In dem vorhergehenden Kapitel haben wir die große Gnade Gottes gesehen, durch die der Apostel Paulus ihnen so liebevoll diente. Das Ergebnis dieses Dienstes bestand aus drei Dingen:
- Die Thessalonicher setzten ihre Füße auf den Weg des Glaubens.
- Sie wurden in den Bereich der Liebe eingeführt.
- Sie empfingen die großartige Hoffnung der zukünftigen Herrlichkeit.

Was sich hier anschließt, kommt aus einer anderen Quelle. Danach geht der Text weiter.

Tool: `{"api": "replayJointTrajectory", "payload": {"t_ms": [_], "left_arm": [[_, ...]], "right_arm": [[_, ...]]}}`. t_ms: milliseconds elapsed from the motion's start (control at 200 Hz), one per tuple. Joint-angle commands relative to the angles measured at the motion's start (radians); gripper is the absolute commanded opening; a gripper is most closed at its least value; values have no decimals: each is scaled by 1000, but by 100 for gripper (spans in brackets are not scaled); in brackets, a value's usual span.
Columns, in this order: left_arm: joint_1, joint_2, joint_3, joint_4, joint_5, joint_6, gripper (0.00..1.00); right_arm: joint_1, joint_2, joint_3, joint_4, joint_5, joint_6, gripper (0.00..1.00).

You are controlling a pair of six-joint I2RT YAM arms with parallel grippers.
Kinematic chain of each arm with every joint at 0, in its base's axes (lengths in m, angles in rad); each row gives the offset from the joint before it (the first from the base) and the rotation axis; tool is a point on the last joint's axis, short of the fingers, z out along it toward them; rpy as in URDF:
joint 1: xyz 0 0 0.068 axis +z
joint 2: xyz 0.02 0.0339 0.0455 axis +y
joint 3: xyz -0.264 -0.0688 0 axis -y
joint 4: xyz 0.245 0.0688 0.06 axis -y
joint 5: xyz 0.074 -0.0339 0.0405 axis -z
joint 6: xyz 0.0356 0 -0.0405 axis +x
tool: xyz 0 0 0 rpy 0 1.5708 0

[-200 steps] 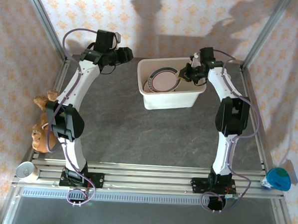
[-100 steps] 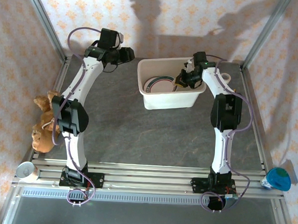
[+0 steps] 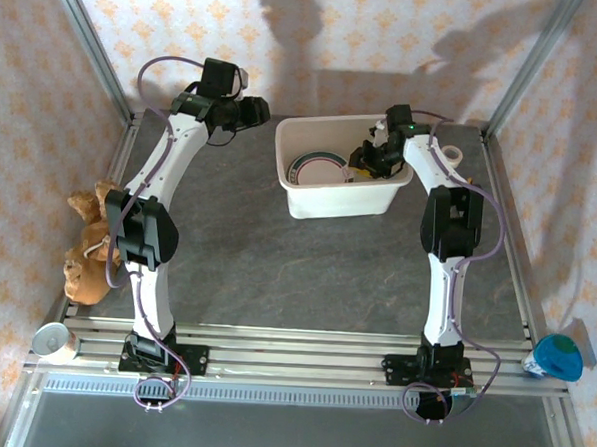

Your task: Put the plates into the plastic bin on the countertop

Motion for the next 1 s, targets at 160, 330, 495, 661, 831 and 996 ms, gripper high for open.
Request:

In diesem Kapitel sehen wir die Anfechtungen und Drangsale, die zugelassen werden, um sie im Glauben zu stärken (V. 10), damit ihre Liebe überströmend würde (V. 12). Ihre Herzen sollten in Heiligkeit befestigt werden im Hinblick auf das Kommen des Herrn Jesus mit seinen Heiligen (V. 13).

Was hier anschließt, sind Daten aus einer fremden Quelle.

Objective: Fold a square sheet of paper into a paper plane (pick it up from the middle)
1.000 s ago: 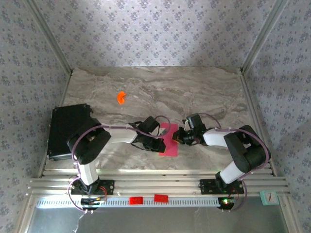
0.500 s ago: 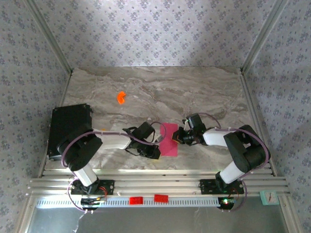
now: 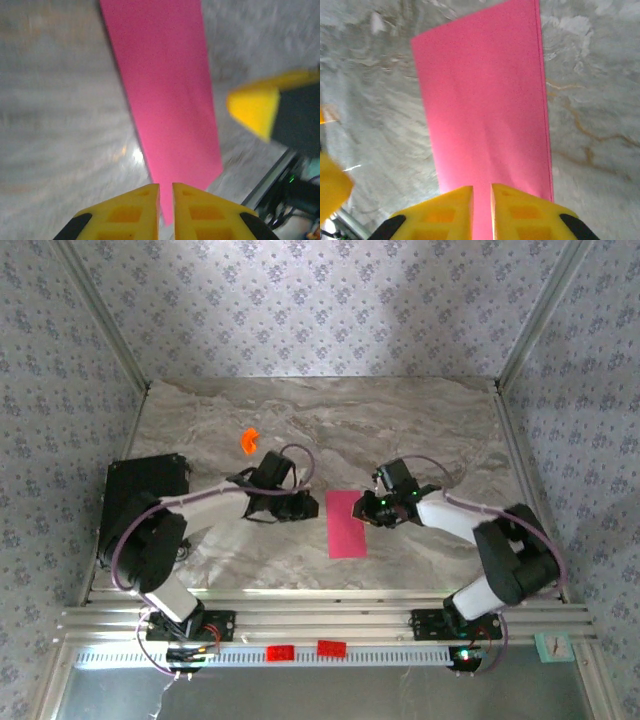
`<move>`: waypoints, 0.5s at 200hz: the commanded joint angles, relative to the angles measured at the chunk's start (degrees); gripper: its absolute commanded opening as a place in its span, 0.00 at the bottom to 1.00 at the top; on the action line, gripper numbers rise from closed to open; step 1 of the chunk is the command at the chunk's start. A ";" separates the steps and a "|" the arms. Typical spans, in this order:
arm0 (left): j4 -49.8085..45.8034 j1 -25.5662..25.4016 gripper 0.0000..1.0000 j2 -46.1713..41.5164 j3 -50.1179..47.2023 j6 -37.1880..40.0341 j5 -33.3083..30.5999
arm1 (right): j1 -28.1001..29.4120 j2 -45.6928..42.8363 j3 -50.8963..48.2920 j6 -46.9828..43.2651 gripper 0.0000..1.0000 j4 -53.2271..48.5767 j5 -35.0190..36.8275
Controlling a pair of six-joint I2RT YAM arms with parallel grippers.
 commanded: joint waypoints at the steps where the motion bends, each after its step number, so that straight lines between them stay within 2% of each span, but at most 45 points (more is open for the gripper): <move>1: 0.05 1.06 0.17 6.12 6.84 -1.86 2.97 | -0.48 -8.41 -4.02 2.27 0.30 -7.48 2.91; 18: -0.12 1.23 0.18 10.82 11.36 -2.45 4.35 | -0.48 -15.30 -7.85 4.99 0.44 -10.17 4.07; 36: -2.05 1.22 0.18 15.49 15.76 -2.87 4.98 | -0.74 -21.71 -11.20 8.03 0.50 -12.11 3.65; 66: -4.34 1.34 0.18 20.80 20.33 -2.41 4.22 | -0.57 -27.04 -15.02 12.08 0.49 -11.67 1.34; 100: -6.80 1.65 0.17 23.10 21.67 -1.31 2.71 | 0.09 -25.66 -16.12 13.96 0.48 -8.77 -2.22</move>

Die Thessalonicher wurden durch Verfolgungen stark erprobt. Was immer die Art der Erprobung ist, sie prüft immer die Echtheit des Glaubens und kräftigt den Glauben, der vorhanden ist. Auf der anderen Seite ist es aber auch möglich, dass sie die Leblosigkeit eines äußeren Bekenntnisses bloßstellt. So war es auch bei dem Hörer, dessen Herz mit dem steinigen Boden verglichen wird und der direkt Anstoß nimmt, wenn Drangsal oder Verfolgung kommt (Mt 13,20.21).
„Deshalb, da wir es nicht länger aushalten konnten, gefiel es uns, in Athen allein gelassen zu werden, und wir sandten Timotheus, unseren Bruder und Mitarbeiter Gottes in dem Evangelium des Christus, um euch zu befestigen und zu trösten hinsichtlich eures Glaubens“ (3,1.2).
Die ersten beiden Verse dieses Kapitels zeigen die Liebe, in welcher der Apostel mit den jung bekehrten Thessalonichern umging. Die Leiden und Verfolgungen, durch die sie zu gehen hatten, ließen den Apostel nicht kalt. Im Gegenteil führte ihn seine Liebe zu ihnen dazu, tiefe Anteilnahme an ihren Leiden zu zeigen.
Auch wenn der Apostel durch Satan gehindert wurde selbst zu ihnen zu kommen, fand die Liebe doch einen Weg, ihnen zu helfen und sie zu ermuntern. Aus Liebe wollte er nicht länger darauf warten mit ihnen erneut in Kontakt zu treten. Mit der Selbstlosigkeit der Liebe verzichtete er für eine Zeit auf die Begleitung von Timotheus, seinem vertrauten Mitarbeiter im Werk des Herrn in Athen, um ihn nach Thessalonich zu senden und die erprobten Gläubigen „hinsichtlich des Glaubens“ zu stärken und zu ermuntern. Timotheus ist nicht zu ihnen gesandt worden, um die Erprobung wegzunehmen, sondern um ihren Glauben in der Erprobung zu stärken.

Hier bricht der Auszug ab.